Provide only the number of lines below in which the string "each" occurs.

=-=-=-=-=

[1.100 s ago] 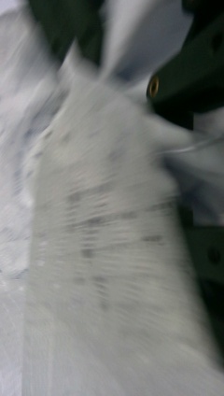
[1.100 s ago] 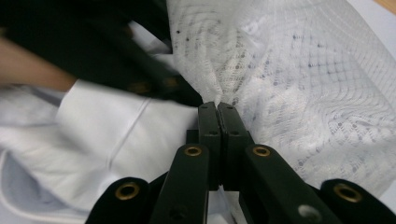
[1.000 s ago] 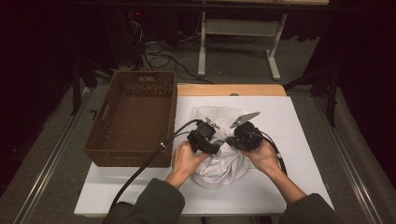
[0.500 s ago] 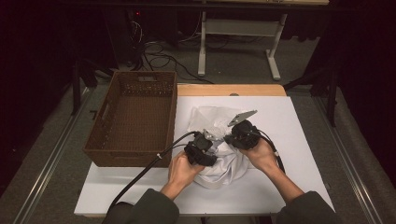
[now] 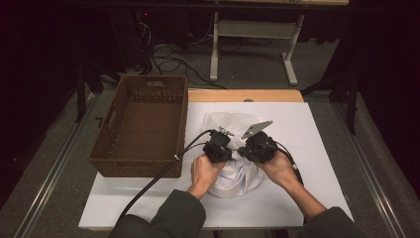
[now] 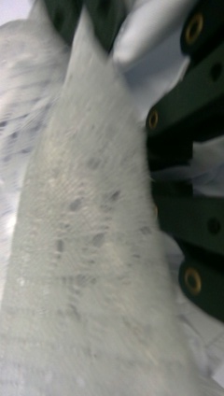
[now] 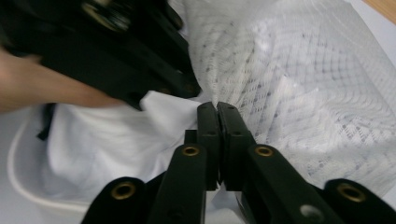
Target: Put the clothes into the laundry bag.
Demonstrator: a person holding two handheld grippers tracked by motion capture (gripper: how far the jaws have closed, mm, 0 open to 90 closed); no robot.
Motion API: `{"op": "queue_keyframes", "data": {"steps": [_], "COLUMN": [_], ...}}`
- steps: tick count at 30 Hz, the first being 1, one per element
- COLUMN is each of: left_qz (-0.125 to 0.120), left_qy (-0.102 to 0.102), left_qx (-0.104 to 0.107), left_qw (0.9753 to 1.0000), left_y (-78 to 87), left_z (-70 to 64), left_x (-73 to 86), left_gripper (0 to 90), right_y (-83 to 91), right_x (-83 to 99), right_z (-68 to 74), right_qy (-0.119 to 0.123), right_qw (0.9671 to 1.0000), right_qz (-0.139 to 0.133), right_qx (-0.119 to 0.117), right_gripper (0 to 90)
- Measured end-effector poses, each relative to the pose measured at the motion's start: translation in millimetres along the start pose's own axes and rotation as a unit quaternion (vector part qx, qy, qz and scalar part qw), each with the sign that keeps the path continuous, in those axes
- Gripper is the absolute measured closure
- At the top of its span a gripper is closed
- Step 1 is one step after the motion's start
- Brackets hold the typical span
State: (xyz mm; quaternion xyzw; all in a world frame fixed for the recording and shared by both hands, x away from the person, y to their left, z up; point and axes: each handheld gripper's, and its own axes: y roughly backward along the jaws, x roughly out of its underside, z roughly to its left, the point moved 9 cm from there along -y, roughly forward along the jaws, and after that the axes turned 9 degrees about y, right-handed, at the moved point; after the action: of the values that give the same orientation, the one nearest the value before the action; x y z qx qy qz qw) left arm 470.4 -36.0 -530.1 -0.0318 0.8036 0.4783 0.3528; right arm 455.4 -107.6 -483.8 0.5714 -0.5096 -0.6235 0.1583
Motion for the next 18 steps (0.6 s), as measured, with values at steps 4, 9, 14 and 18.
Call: {"op": "queue_keyframes", "data": {"steps": [4,9,14,18], "left_qz": [0.012,-0.007,0.000,0.000], "left_qy": [-0.050,-0.045,-0.015,-0.005], "left_qx": [-0.033,-0.050,-0.070,-0.078], "left_qw": [0.9981,0.9977,0.9974,0.9969], "left_y": [27.9,66.7,76.7,69.3], "left_z": [1.6,8.4,27.2,37.5], "left_x": [8.3,12.3,22.1,30.2], "left_gripper": [54.0,49.7,50.7,50.7], "right_y": [9.6,32.9,24.7,-5.5], "right_x": [-0.9,-4.9,-2.0,1.0], "right_z": [2.8,13.3,27.3,22.4], "right_qy": [0.007,0.003,0.021,0.008], "right_qw": [0.9996,0.9979,0.9987,0.9998], "right_qz": [-0.023,-0.062,-0.047,-0.014], "right_qx": [0.015,0.017,0.000,0.015], "right_gripper": [72.0,73.0,74.2,58.1]}}
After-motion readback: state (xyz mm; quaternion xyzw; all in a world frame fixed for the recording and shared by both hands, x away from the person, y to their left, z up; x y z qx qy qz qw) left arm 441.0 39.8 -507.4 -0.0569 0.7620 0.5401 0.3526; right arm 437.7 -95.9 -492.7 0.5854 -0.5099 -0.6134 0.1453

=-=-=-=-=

Response to the exercise. 3